Holiday Wishes, also titled Christmas Wishes in the UK and Snow Wishes in Japan, is a Christmas holiday album by American singer-songwriter and actress Idina Menzel. Produced by Walter Afanasieff, it was released by Warner Bros. Records on October 14, 2014, in the United States, and on November 3 in the United Kingdom. It is Menzel's fourth studio album to date, as well as her first in six years, and features a duet with Michael Bublé.

Background
During her one night only concert at Radio City Music Hall, Menzel revealed details about the album, and indicated that the track "December Prayer" would be an original song. She also added, in regard to her Jewish ethnicity, "I know I'm Jewish. But a lot of famous Jewish people have written Christmas songs, so I'm going to try out some of their songs on the album."

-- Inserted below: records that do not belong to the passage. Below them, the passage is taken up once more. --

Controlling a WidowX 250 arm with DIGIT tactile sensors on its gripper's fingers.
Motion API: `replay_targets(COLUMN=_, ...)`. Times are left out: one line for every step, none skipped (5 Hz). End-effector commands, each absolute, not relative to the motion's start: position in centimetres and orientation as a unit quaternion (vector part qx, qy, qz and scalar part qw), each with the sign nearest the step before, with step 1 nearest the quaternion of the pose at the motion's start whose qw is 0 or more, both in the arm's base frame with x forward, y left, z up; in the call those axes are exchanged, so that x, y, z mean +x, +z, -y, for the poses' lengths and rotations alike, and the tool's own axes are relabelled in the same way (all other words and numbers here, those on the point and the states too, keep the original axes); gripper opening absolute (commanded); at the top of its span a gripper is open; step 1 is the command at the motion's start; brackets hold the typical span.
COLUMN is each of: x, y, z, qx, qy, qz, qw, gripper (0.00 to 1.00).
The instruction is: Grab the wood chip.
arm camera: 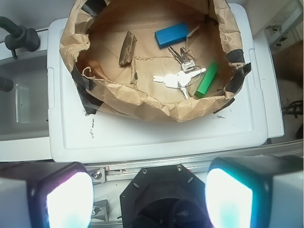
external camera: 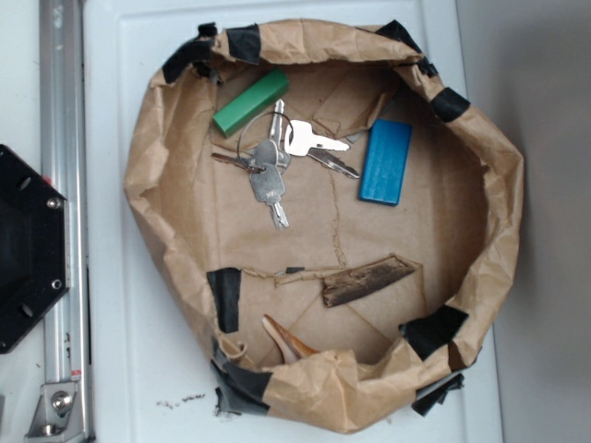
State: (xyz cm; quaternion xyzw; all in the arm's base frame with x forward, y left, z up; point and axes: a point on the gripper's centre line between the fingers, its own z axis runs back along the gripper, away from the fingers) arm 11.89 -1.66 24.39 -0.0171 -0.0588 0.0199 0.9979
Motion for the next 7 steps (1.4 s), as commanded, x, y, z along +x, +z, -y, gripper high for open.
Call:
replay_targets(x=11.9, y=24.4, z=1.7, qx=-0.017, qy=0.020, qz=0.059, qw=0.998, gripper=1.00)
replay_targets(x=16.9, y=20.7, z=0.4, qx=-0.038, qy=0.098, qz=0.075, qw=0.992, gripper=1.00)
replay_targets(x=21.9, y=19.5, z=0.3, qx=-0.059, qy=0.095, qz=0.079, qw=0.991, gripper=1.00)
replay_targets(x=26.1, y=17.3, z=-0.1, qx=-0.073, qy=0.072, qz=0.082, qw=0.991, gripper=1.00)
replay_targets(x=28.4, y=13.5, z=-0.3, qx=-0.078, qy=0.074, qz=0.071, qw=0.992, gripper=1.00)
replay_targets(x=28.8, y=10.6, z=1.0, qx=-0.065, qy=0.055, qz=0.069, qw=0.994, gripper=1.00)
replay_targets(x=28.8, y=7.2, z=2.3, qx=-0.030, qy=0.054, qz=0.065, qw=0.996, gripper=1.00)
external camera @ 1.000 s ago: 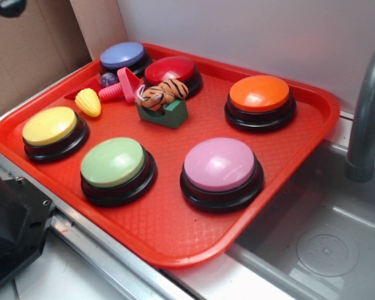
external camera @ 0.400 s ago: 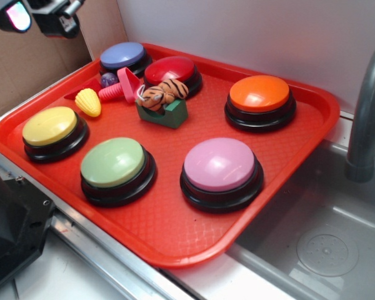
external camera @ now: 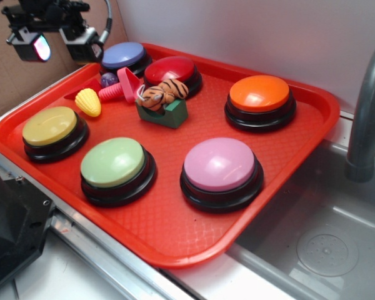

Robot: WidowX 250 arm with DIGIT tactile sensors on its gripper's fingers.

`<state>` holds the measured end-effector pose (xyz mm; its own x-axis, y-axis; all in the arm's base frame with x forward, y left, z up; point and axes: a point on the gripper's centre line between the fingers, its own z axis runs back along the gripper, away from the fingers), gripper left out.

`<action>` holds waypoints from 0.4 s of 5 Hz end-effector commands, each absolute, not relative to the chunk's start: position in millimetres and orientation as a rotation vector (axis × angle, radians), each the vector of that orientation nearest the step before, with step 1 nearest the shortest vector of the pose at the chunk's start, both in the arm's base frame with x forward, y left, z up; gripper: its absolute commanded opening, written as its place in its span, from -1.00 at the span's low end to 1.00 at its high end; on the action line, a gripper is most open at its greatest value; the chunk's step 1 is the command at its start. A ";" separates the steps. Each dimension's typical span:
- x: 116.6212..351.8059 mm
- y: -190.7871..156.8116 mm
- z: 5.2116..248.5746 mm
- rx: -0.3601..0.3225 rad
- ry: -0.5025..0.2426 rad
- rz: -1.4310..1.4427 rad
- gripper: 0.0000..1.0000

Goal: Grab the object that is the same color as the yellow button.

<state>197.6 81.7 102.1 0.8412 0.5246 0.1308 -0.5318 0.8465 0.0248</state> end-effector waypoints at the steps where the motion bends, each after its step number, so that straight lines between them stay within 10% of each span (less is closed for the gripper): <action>1: 203.6 101.8 62.3 0.059 -0.127 0.628 1.00; 2: 204.1 107.9 47.1 0.087 -0.107 0.627 1.00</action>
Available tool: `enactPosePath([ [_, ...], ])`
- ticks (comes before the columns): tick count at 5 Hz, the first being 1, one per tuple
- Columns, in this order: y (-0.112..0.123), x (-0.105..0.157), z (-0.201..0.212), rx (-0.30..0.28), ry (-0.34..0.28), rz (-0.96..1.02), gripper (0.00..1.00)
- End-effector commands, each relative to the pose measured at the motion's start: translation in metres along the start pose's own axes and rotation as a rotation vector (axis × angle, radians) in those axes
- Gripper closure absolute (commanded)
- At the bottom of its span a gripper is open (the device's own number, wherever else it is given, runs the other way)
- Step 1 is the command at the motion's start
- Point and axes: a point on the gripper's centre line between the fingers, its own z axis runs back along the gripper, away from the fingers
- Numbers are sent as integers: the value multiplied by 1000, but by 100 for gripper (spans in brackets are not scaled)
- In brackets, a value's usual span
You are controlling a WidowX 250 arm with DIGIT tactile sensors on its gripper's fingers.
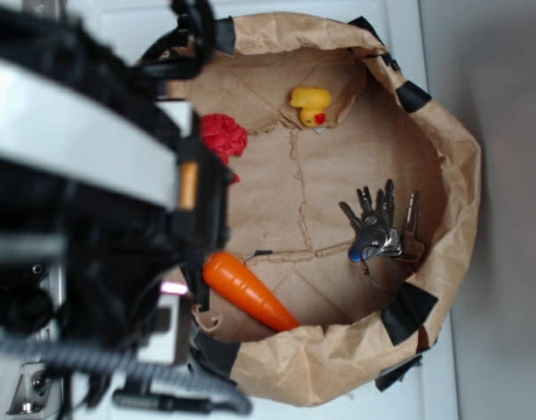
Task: Grab the silver keys.
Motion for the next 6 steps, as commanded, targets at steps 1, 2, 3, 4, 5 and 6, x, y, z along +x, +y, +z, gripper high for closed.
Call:
enactPosePath([
  [1, 38, 23, -43, 25, -150, -86, 0],
  [2, 51, 31, -65, 21, -198, -47, 0],
  [3, 53, 33, -95, 118, -191, -67, 0],
  [4, 44, 30, -116, 113, -154, -120, 0],
  [5, 28, 24, -130, 49, -100, -190, 0],
  [6, 24, 27, -135, 70, -123, -196, 0],
])
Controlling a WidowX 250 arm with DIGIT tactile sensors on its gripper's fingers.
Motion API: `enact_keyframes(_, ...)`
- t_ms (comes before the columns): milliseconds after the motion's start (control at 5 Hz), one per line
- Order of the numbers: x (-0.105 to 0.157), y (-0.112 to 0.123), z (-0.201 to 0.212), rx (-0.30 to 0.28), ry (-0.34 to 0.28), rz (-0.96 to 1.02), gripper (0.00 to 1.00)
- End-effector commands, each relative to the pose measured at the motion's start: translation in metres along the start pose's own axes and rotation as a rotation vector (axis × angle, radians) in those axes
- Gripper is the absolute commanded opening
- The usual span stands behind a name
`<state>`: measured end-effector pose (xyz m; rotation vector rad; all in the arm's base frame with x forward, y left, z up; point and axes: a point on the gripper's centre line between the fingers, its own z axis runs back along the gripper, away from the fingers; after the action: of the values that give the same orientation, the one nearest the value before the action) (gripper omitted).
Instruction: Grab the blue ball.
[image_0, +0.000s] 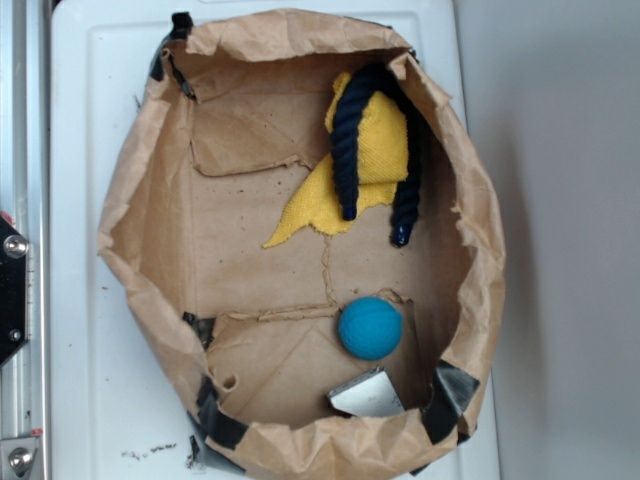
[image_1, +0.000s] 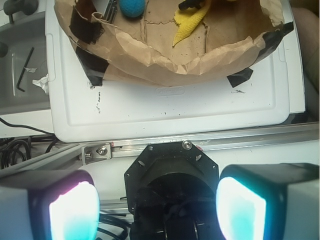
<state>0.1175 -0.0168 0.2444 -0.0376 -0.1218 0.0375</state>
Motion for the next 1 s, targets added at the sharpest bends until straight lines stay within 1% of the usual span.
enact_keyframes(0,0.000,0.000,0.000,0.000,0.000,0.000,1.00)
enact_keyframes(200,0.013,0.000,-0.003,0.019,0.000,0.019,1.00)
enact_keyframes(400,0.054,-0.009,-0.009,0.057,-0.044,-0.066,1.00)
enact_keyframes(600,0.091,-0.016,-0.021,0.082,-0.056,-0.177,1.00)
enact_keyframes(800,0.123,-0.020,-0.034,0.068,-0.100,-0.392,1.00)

Although it is the only song in the album that was written by Menzel, the song "December Prayer" is a cover of the Yvonne Catterfeld song. Catterfeld's original rendition was included on her 2010 album Blau im Blau.

Content and composition
According to Menzel, Holiday Wishes consists of mostly "songs that I've always wanted to sing." The album begins with a cover of the holiday standard "Do You Hear What I Hear?", the recording of which was inspired by American singer Whitney Houston's rendition. The fifth song is a cover of "All I Want for Christmas Is You", which was originally recorded and made famous by American singer Mariah Carey. Menzel opted to record the track using an arrangement that producer Walter Afanasieff, who co-wrote and produced Carey's version, had never been able to use before.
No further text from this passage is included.